The simplest, most classical model is the Stepwise Mutation Model of Kimura and Ohta (1978).
I reckon that's a good place to start, although this nice paper by Calabrese and Durrett
lays out a number of other models that would be simple enough to implement.

Here is how I would imagine the implementation to look for the stepwise microsat model.
generally these models have a lo and hi parameter which governs the bounds on the
number of repeat units of the microsatelllite

class SMM_MicrosatMutationModel(MatrixMutationModel):
    """
    Stepwise mutation model (Kimura and Ohta, 1978), 
    for microsatellite repeats.

    This is a :class:`.MatrixMutationModel` with alleles ``[lo, .. , hi]``,
    root distribution is uniform ``(lo, hi)``, and a transition matrix that reflects
    single-step mutation.

    :param int lo: lower bound of the microsatellite repeat length
    :param int hi: upper bound of the microsatellite repeat length
        See :ref:`??` for more details.
    """

    def __init__(self, lo, hi):
        alleles = list(range(lo, hi+1))
        root_distribution = [1/len(alleles)] * len(alleles)
        transition_matrix = np.zeros((len(alleles), len(alleles)))
        for i in range(len(alleles)):
            if i == 0:
                transition_matrix[i, i+1] = 1
            elif i == len(alleles)-1:
                transition_matrix[i, i-1] = 1
            else:
                transition_matrix[i, i-1] = 0.5
                transition_matrix[i, i+1] = 0.5

        super().__init__(alleles, root_distribution, transition_matrix)

what do others think?

jeromekelleher · 2022-02-28T11:12:30Z

LGTM. I'd make hi exclusive just to keep consistent with things like range, but otherwise looks very sensible.

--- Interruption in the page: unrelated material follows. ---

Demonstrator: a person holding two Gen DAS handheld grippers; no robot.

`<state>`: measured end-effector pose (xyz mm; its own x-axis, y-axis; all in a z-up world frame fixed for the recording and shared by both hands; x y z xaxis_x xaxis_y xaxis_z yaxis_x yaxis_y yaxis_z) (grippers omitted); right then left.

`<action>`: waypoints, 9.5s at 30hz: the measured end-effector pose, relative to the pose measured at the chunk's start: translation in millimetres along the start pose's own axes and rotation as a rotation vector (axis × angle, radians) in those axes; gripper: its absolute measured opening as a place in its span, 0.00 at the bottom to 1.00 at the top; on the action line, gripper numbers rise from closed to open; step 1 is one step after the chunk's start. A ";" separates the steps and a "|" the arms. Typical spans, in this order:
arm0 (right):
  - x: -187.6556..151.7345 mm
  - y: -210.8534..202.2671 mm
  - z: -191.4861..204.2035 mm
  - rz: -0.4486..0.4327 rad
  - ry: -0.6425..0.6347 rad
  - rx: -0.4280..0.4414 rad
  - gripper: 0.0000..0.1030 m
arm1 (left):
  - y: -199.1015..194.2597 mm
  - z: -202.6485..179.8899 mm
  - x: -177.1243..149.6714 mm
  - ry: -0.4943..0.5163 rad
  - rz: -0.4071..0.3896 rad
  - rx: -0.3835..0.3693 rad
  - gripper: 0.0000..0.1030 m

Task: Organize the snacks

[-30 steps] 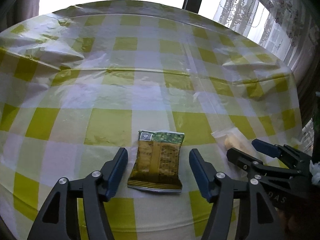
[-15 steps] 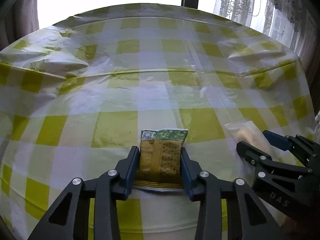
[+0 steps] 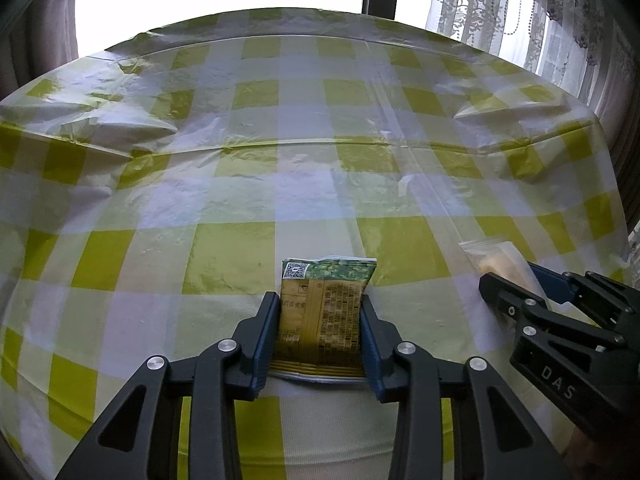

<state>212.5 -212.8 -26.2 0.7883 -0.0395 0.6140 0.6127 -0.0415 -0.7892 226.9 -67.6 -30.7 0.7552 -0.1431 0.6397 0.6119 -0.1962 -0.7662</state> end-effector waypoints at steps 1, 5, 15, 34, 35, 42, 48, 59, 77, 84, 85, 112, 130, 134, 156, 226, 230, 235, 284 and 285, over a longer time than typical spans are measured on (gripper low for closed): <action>-0.1 0.0 -0.2 0.001 0.003 -0.001 0.40 | 0.1 -0.1 0.0 0.001 0.001 0.001 0.37; 0.5 0.6 1.3 0.007 0.000 -0.013 0.39 | -1.4 -0.3 0.3 0.003 0.010 0.004 0.37; -21.7 -18.3 3.9 0.060 0.015 -0.003 0.37 | -25.4 4.6 -24.8 -0.043 0.069 -0.042 0.37; -95.7 -98.9 -6.9 0.055 0.051 -0.003 0.37 | -89.7 -13.9 -74.2 -0.108 0.033 -0.101 0.31; -98.2 -102.4 -8.3 0.051 0.053 -0.003 0.37 | -91.7 -14.4 -75.9 -0.110 0.031 -0.100 0.30; -114.1 -121.4 -15.6 0.028 0.062 0.007 0.37 | -107.1 -32.4 -87.0 -0.070 0.025 -0.082 0.30; -122.3 -135.4 -27.5 0.001 0.095 0.008 0.37 | -111.8 -55.3 -94.2 -0.028 0.031 -0.066 0.30; -137.8 -157.9 -44.7 -0.061 0.099 -0.079 0.37 | -115.1 -84.9 -103.6 0.047 0.024 -0.040 0.30; -144.7 -138.7 -48.3 -0.017 0.118 -0.062 0.37 | -101.3 -88.8 -110.2 0.066 0.044 0.000 0.30; -144.3 -136.3 -48.5 -0.005 0.118 -0.059 0.37 | -99.7 -88.8 -109.7 0.068 0.049 0.000 0.30; -144.2 -136.2 -48.5 -0.005 0.119 -0.058 0.37 | -99.8 -88.8 -109.6 0.067 0.049 0.000 0.30; -144.2 -136.1 -48.7 -0.005 0.118 -0.057 0.37 | -99.3 -89.0 -109.5 0.066 0.049 0.002 0.30; -144.1 -136.0 -48.9 -0.005 0.118 -0.056 0.37 | -99.3 -89.0 -109.4 0.066 0.050 0.002 0.30; -144.2 -136.0 -48.9 -0.005 0.118 -0.056 0.37 | -99.2 -89.1 -109.3 0.066 0.050 0.002 0.30; -144.2 -135.9 -49.0 -0.005 0.119 -0.055 0.37 | -99.0 -89.4 -109.0 0.066 0.051 0.003 0.30; -154.4 -138.4 8.3 0.102 0.051 -0.112 1.00 | -153.9 29.0 -146.5 -0.053 0.050 0.110 0.84; -150.7 -134.9 6.2 0.113 0.049 -0.110 1.00 | -153.3 26.8 -146.4 -0.052 0.046 0.112 0.85; -150.0 -133.0 6.0 0.119 0.049 -0.109 1.00 | -153.6 26.3 -147.2 -0.052 0.046 0.111 0.85; -150.3 -132.2 6.2 0.120 0.049 -0.110 1.00 | -153.5 25.5 -146.8 -0.044 0.049 0.114 0.86; -150.3 -132.1 6.1 0.121 0.049 -0.110 1.00 | -153.5 25.1 -146.7 -0.044 0.049 0.112 0.86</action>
<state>13.4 -195.3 -14.3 0.8504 -0.0990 0.5168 0.5018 -0.1429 -0.8531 28.2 7.8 -8.4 0.7928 -0.1065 0.6001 0.5947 -0.0801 -0.8000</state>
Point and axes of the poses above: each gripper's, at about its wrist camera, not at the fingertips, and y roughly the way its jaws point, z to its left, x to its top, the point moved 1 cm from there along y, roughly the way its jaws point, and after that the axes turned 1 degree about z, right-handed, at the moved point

So, to be concrete, the plan is to make alleles equal to [str(j) for j in range(lo, hi)] and then if you have allele j, you can only ever mutate to j - 1 or j + 1?

andrewkern · 2022-02-28T14:17:48Z

So, to be concrete, the plan is to make alleles equal to [str(j) for j in range(lo, hi)] and then if you have allele j, you can only ever mutate to j - 1 or j + 1?

yep that's the SMM model in a nutshell

petrelharp · 2022-02-28T14:34:09Z

This sounds fine, although we should make sure to tell people not to set lo and hi to the actual min and max observed in their data. Alternatively, we could modify the infinite alleles or SLiM model code (not use the mutation matrix model), so that we can set hi=Inf (or, something large). It would be straightforward.

jeromekelleher · 2022-02-28T14:36:16Z

Alternatively, we could modify the infinite alleles or SLiM model code (not use the mutation matrix model), so that we can set hi=Inf (or, something large). It would be straightforward.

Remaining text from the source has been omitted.